Sedangkan hadits gharib lebih banyak digunakan untuk istilah hadits fard
yang nisbi”. [99]
Pendapat seputar perbedaan
antara pengertian tentang hadits gharib dan fard di atas di antaranya didukung
oleh Nuruddin ‘Itr, beliau mengatakan: “ Dalam memaknai hadits gharib dan fard
para ulama ada sedikit perbedaan, ada yang mengatakan bahwa hadits gharib dan
hadits fard itu semakna (muradif) ada juga yang mengatakan bahwa, antara hadis
gharib dan fard itu berbeda, hadits fard dimaknai oleh para ulama dengan
istilah, hadits yang rawinya menyendiri dari aspek atau segi apapun juga. Hadis
fard artinya lebih umum daripada hadits gharib dan mencakup beberapa macam
hadits yang tidak tercakup di dalam hadits gharib”.[100]
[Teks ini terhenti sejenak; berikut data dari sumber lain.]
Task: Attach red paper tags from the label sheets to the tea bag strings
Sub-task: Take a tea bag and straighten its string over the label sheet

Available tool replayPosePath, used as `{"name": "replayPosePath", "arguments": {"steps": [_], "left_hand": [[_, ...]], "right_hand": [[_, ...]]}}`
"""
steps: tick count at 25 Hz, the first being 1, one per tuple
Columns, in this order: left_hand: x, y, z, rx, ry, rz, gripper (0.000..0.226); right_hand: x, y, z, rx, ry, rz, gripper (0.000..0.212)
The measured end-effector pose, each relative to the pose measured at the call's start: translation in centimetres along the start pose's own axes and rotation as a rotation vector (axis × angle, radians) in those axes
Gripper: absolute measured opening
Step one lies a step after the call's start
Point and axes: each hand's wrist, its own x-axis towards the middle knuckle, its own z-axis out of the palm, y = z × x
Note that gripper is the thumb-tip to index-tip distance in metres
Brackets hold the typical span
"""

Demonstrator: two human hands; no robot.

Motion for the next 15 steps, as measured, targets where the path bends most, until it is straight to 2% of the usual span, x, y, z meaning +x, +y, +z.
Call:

Selanjutnya, mereka membagi
hadits fard menjadi dua bagian, yaitu : Pertama, hadits fard mutlaq,
hadits fard bagian ini identik dengan hadits gharib sanad dan matan, yang
meliputi hadits syadh dan hadis munkar. Kedua,
hadits fard nisbi, yaitu hadits yang penyendiriannya terjadi berkaitan dengan
suatu aspek tertentu. Pengertian hadits
yang kedua ini mencakup segala hal yang berkaitan dengan keghariban sanad dan
matan serta meliputi seluruh bentuk keghariban (tafarrud) yang lain. Di antara keghariban (tafarrud) itu adalah : [101]
1.
Tafarrud
al-tsiqah ‘an al-tsiqah (penyendirian rawi yang tsiqah dari rawi lain yang
tsiqah), maksudnya adalah suatu hadis yang tidak diriwayatkan oleh perawi
tsiqah yang lain, kecuali perawi tsiqah
yang ini.
2.
Tafarrud
al-rawi bi al-hadits ‘an rawi, artinya bahwa hadits seorang perawi tidak
diriwayatkan kecuali oleh seorang perawi lainnya, meskipun hadits tersebut
diriwayatkan melalui jalur sanad dari rawi lain.
3.
Menyendirinya
penduduk suatu Negara atau daerah dengan hadits yang tidak diriwayatkan oleh
penduduk Negara atau daerah lain.
Contohnya seperti hadits ‘Aisyah bahwa Rasulullah saw. mensholati
jenazah Suhail nin Baida’ di masjid.
dalam hal ini al-Hakim berkata, “Sunnah (hadits) ini hanya diriwayatkan
oleh penduduk Madinah”. Contoh lainnya
adalah hadits Ma’qil bin Sinan al-Asyja’i, tentang seorang pria yang mengawini
wanita. Pria tersebut tidak membayar
maharnya dan tidak menggaulinya sampai meninggal dunia. Maka Nabi saw. memutuskan bahwa wanita
tersebut berhak mendapatkan mahar yang sepadan dengan mahar wanita-wanita dalam
keluarganya, wajib menjalani ‘iddah dan berhak mendapatkan harta waris. Sunnah (hadits) ini hanya diriwayatkan oleh
kabilah Bani Asyja’i, dan beberapa riwayat menunjukkan bahwa hadits itu juga
diriwayatkan oleh rawi lain dari bani Asyja’i.
b. Macam-Macam
Hadis Gharib
Hadis gharib ditinajau dari
aspek penyendiriannya terbagi menjadi dua bagian, yaitu hadits gharib muthlaq
dan gharib muthlaq nisbi. Di dalam pembagian ini Mahmud ath-Thahan sekaligus menyertakan
pembagian fard, sebab beliau menyamakan istilah hadits gharib dan fard. Di antara pembagian-pembagian itu adalah : [102]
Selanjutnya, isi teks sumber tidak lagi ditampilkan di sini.